The same source reported a 2024 trade deficit in fresh vegetables of about 885,000 tonnes and €1.6 billion. Among France's principal export markets by volume in 2024 were Germany, the Netherlands, Italy, Spain, Belgium and Switzerland.

FranceAgriMer notes that some export flows, especially for tomatoes, include a significant share of re-exports, reflecting France's position in broader north–south European supply chains.

===Trade with non-European countries===
France also trades vegetables with countries outside Europe. Imports from non-EU countries are governed by the EU customs, sanitary and phytosanitary framework, as well as by conformity checks linked to marketing standards.

Public debate in France has sometimes linked extra-EU imports to questions of competitiveness, environmental standards and regulatory equivalence, particularly in the context of the national sovereignty plan for fruit and vegetables.

== Demand side ==
=== Consumption needs ===
FranceAgriMer also reports household purchasing trends for fresh vegetables. In 2024, average household purchases were about 50.3 kg, down 4% from 2023; the most purchased fresh vegetables were tomatoes, carrots, courgettes, onions, cucumbers and lettuce.

=== National Nutrition and Health Programme (PNNS) ===
Vegetable consumption is also linked to French public-health policy through. Vegetable consumption in France is an important issue in public health policy. Since 2001, the National Nutrition and Health Programme (PNNS) has sought to improve the health of the population through nutrition policy. The programme promotes healthier diets and has long encouraged regular fruit and vegetable consumption as part of broader nutritional recommendations.

Public-health institutions have noted that a substantial share of the French population does not consume fruits and vegetables at levels consistent with national recommendations, and that consumption patterns vary by gender, income and region.

According to Santé publique France, in metropolitan France in 2021, 19% of men and 25% of women aged 18 to 85 reported fruit and vegetable consumption consistent with PNNS recommendations. The same study found strong social and territorial inequalities in compliance with dietary recommendations.

== Stakes ==
Several recurring issues shape public and policy debates on the vegetable sector in France, including competition, food sovereignty, and environmental costs.

=== Competition ===
Competition is a central issue in the French vegetable sector. Producers operate within the European single market, where they compete with suppliers from other member states as well as from non-EU countries. Differences in labour costs, climatic conditions, production scale, and marketing structures have often been cited in public debate as factors affecting the competitiveness of French production.

In this context, producer organisations, interbranch bodies and public authorities have sought to improve competitiveness through investment, market coordination, product differentiation and support for innovation.

=== Food sovereignty ===
Since the early 2020s, the notion of food sovereignty has occupied an increasingly prominent place in French agricultural policy. In the fruit and vegetable sector, this has referred mainly to the objective of increasing domestic production capacity and reducing dependence on imports for part of national consumption.

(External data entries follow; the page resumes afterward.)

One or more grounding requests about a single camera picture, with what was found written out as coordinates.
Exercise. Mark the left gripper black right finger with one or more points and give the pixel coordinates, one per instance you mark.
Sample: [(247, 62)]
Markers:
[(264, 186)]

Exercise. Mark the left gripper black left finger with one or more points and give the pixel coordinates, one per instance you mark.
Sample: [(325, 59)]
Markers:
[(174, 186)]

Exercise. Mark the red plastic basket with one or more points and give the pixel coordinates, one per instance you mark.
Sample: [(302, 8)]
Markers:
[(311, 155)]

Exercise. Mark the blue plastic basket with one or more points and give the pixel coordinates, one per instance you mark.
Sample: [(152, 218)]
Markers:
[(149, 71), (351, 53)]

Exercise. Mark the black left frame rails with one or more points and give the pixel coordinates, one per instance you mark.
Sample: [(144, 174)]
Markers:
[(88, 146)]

The French Ministry of Agriculture has presented a dedicated sovereignty plan for the fruit and vegetable sector, aimed at strengthening production, encouraging investment and supporting adaptation to climatic and economic pressures.

=== Environmental cost ===
The environmental cost of vegetable production and distribution is another important issue. Public debate and policy discussions have focused on water use, greenhouse-heated production, transport, packaging, pesticide use and the environmental effects of long supply chains.

These concerns have contributed to interest in seasonal consumption, shorter supply chains, production methods with lower environmental impact, and the broader integration of environmental objectives into agricultural policy.